--- GIVEN RECORDS Enclosed Below ---

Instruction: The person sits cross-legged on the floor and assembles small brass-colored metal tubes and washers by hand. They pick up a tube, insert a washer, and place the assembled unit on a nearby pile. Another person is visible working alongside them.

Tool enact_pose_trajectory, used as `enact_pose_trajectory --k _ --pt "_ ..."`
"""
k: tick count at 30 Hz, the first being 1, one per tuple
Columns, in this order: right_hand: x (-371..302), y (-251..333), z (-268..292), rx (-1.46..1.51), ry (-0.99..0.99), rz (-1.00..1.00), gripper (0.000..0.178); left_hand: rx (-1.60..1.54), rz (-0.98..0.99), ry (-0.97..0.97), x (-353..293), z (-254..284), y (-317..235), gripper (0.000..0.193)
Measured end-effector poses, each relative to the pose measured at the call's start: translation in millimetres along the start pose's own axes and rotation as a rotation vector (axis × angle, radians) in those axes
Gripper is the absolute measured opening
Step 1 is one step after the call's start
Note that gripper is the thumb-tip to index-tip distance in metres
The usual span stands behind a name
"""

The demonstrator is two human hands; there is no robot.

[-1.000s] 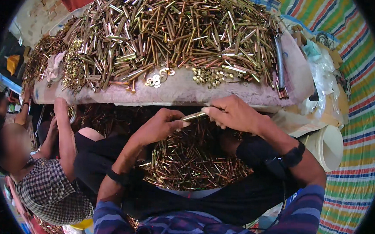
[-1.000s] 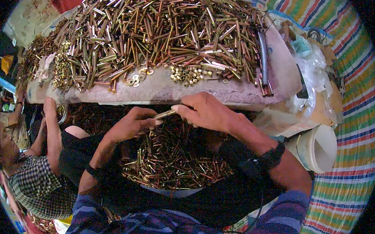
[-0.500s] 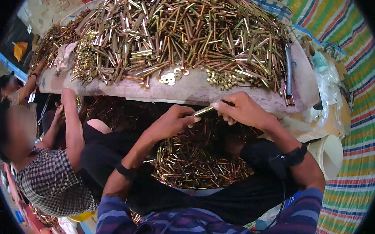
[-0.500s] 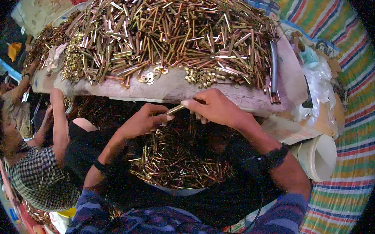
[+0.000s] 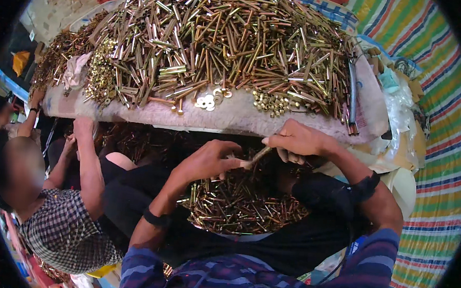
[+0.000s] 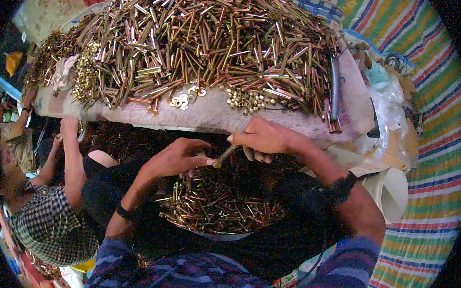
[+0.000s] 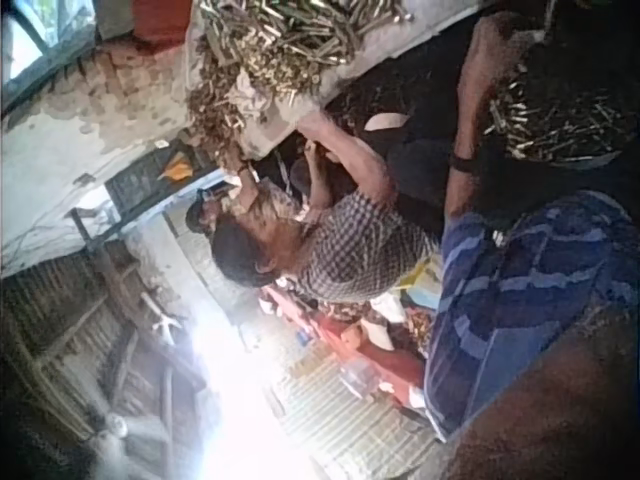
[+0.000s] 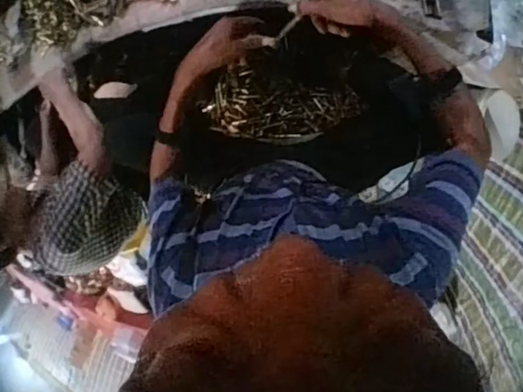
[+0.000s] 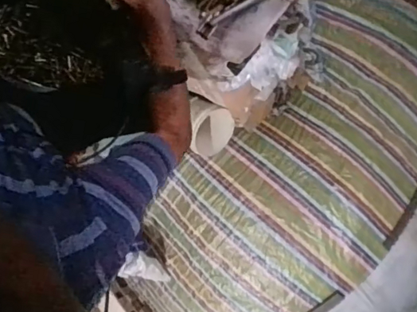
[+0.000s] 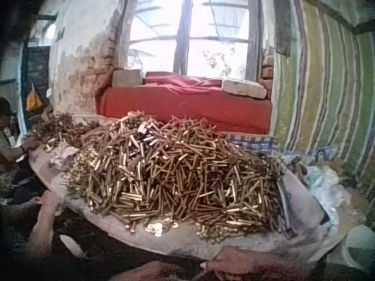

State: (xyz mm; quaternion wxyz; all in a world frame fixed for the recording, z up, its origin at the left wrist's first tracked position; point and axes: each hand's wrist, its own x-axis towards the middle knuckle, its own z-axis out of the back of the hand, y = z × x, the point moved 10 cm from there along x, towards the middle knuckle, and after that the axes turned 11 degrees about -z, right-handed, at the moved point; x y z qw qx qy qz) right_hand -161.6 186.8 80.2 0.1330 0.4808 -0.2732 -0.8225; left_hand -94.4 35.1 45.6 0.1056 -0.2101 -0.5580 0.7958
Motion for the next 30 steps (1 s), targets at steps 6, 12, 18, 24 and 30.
enact_pose_trajectory --k 6,12,18,24,30 --pt "38.3 0.9 56.9 -0.229 -0.253 0.137 0.04 0.04 -0.043 -0.11 6.3 13.3 6.5 0.062" --pt "72.2 21.0 108.1 -0.855 -0.878 0.414 0.013 0.198 -0.098 -0.092 13.5 9.3 8.8 0.056" --pt "91.4 27.7 110.4 -0.999 -0.825 0.407 0.011 0.276 -0.147 -0.116 18.4 7.8 14.2 0.051" --pt "69.7 33.0 125.1 -0.846 -0.926 0.378 0.015 0.281 -0.13 -0.128 20.7 8.8 16.1 0.046" --pt "17.9 48.9 133.5 -0.272 -0.99 0.533 0.024 0.127 -0.149 -0.222 23.7 18.4 10.0 0.044"
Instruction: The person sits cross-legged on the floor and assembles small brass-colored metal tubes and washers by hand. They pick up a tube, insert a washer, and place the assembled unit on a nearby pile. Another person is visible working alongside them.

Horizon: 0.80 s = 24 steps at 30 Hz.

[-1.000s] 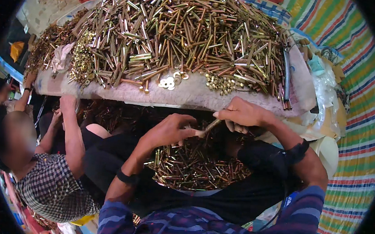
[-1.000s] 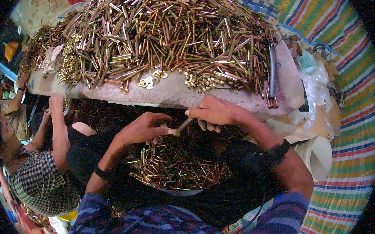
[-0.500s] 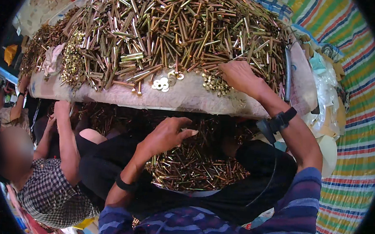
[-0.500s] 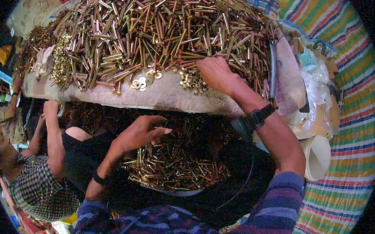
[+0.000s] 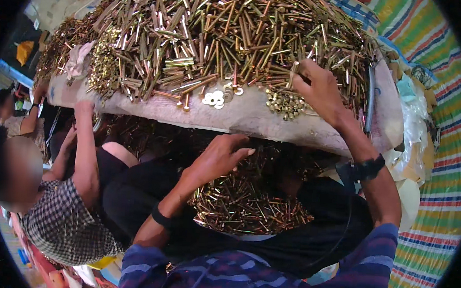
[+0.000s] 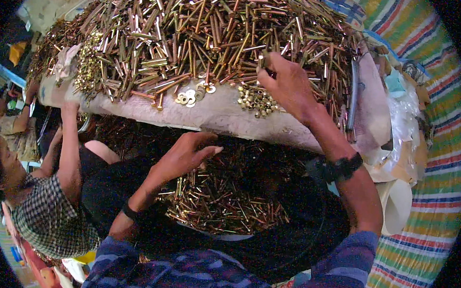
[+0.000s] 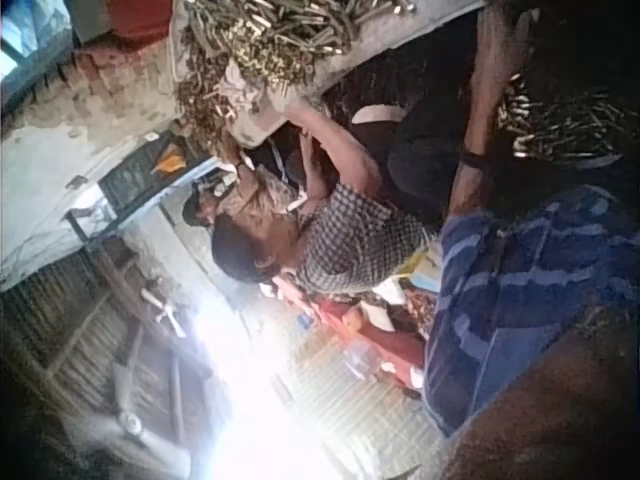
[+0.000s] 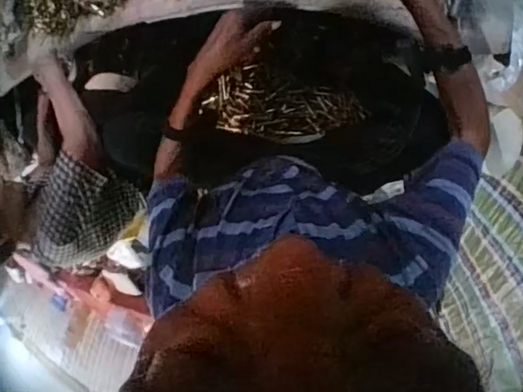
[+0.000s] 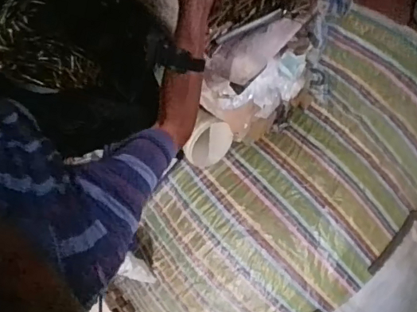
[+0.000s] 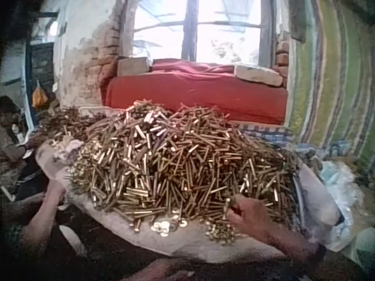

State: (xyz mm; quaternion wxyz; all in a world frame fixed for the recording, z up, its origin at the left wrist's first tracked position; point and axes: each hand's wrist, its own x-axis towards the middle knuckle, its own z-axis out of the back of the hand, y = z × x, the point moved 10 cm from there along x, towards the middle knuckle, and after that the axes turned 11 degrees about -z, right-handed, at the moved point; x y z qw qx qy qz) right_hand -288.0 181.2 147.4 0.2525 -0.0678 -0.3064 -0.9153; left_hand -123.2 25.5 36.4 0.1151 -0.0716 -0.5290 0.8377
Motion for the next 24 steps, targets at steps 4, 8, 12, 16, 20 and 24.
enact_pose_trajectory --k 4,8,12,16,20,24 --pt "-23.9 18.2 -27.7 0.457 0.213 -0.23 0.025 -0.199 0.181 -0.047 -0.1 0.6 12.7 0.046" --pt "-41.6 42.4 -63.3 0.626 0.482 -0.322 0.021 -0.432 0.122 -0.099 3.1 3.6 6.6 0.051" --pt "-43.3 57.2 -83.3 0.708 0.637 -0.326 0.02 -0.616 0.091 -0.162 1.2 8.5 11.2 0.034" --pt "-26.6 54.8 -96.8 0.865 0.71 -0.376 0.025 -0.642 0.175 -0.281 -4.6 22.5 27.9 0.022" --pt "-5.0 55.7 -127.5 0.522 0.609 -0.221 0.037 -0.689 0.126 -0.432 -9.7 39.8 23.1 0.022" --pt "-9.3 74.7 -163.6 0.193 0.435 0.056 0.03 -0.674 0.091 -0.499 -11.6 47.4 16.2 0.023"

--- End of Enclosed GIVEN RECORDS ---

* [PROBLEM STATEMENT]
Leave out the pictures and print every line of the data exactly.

* [EXPECTED ANSWER]
Instruction: The person sits cross-legged on the floor and assembles small brass-colored metal tubes and washers by hand. They pick up a tube, insert a washer, and place the assembled unit on a nearby pile. Another person is visible working alongside them.

Tool enact_pose_trajectory, used as `enact_pose_trajectory --k _ --pt "_ ..."`
"""
k: tick count at 30 Hz, the first being 1, one per tuple
Columns, in this order: right_hand: x (-371..302), y (-251..333), z (-268..292), rx (-1.46..1.51), ry (-0.99..0.99), rz (-1.00..1.00), gripper (0.000..0.178); left_hand: rx (-1.60..1.54), rz (-0.98..0.99), ry (-0.97..0.97), x (-353..293), z (-254..284), y (-317..235), gripper (0.000..0.193)
Measured end-effector poses, each relative to the pose measured at the call's start: translation in millimetres along the start pose's own axes and rotation as a rotation vector (axis × angle, radians) in those axes
Gripper is the absolute measured opening
Step 1 is one step after the call's start
Note that gripper is the thumb-tip to index-tip distance in metres
The usual span stands behind a name
"""

The demonstrator is two human hands; there is no robot.

[-1.000s] 
[-1.000s] 
[-0.500s] 
[-0.500s] 
[+0.000s] 
[+0.000s] 
[+0.000s] 
[+0.000s] 
[+0.000s] 
[+0.000s] 

State: (xyz mm; quaternion wxyz; all in a world frame fixed for the recording, z up, its origin at the left wrist's first tracked position; point and axes: each hand's wrist, its own x-axis towards the middle knuckle, its own z-axis out of the back of the hand, y = z × x, the point moved 10 cm from there along x, towards the middle knuckle, and after that the axes turned 11 degrees about -z, right-handed, at the moved point; x y z qw qx qy qz) right_hand -161.6 186.8 80.2 0.1330 0.4808 -0.2732 -0.8225; left_hand -94.4 35.1 45.6 0.1056 -0.2101 -0.5580 0.7958
Motion for the next 30 steps (1 s), targets at steps 6, 12, 18, 24 and 30.
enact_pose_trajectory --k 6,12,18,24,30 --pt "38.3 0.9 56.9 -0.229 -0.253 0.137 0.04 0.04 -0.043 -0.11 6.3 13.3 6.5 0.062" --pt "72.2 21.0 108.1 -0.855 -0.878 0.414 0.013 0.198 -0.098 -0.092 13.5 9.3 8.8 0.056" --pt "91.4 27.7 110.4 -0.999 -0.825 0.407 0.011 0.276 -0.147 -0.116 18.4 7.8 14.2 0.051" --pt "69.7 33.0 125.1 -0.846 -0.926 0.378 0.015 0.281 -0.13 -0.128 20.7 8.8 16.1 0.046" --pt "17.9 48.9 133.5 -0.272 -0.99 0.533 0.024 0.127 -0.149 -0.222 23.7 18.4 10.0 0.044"
Instruction: The person sits cross-legged on the floor and assembles small brass-colored metal tubes and washers by hand. They pick up a tube, insert a washer, and place the assembled unit on a nearby pile. Another person is visible working alongside them.

Horizon: 0.80 s = 24 steps at 30 Hz.

[-1.000s] 
[-1.000s] 
[-0.500s] 
[-0.500s] 
[+0.000s] 
[+0.000s] 
[+0.000s] 
[+0.000s] 
[+0.000s] 
[+0.000s] 

State: (xyz mm; quaternion wxyz; all in a world frame fixed for the recording, z up, its origin at the left wrist's first tracked position; point and axes: each hand's wrist, its own x-axis towards the middle knuckle, its own z-axis out of the back of the hand, y = z × x, the point moved 10 cm from there along x, towards the middle knuckle, and after that the axes turned 11 degrees about -z, right-handed, at the moved point; x y z qw qx qy qz) right_hand -288.0 181.2 147.4 0.2525 -0.0678 -0.3064 -0.9153; left_hand -123.2 25.5 36.4 0.1151 -0.0716 -0.5290 0.8377
Motion for the next 24 steps, targets at steps 4, 8, 12, 16, 20 and 24.
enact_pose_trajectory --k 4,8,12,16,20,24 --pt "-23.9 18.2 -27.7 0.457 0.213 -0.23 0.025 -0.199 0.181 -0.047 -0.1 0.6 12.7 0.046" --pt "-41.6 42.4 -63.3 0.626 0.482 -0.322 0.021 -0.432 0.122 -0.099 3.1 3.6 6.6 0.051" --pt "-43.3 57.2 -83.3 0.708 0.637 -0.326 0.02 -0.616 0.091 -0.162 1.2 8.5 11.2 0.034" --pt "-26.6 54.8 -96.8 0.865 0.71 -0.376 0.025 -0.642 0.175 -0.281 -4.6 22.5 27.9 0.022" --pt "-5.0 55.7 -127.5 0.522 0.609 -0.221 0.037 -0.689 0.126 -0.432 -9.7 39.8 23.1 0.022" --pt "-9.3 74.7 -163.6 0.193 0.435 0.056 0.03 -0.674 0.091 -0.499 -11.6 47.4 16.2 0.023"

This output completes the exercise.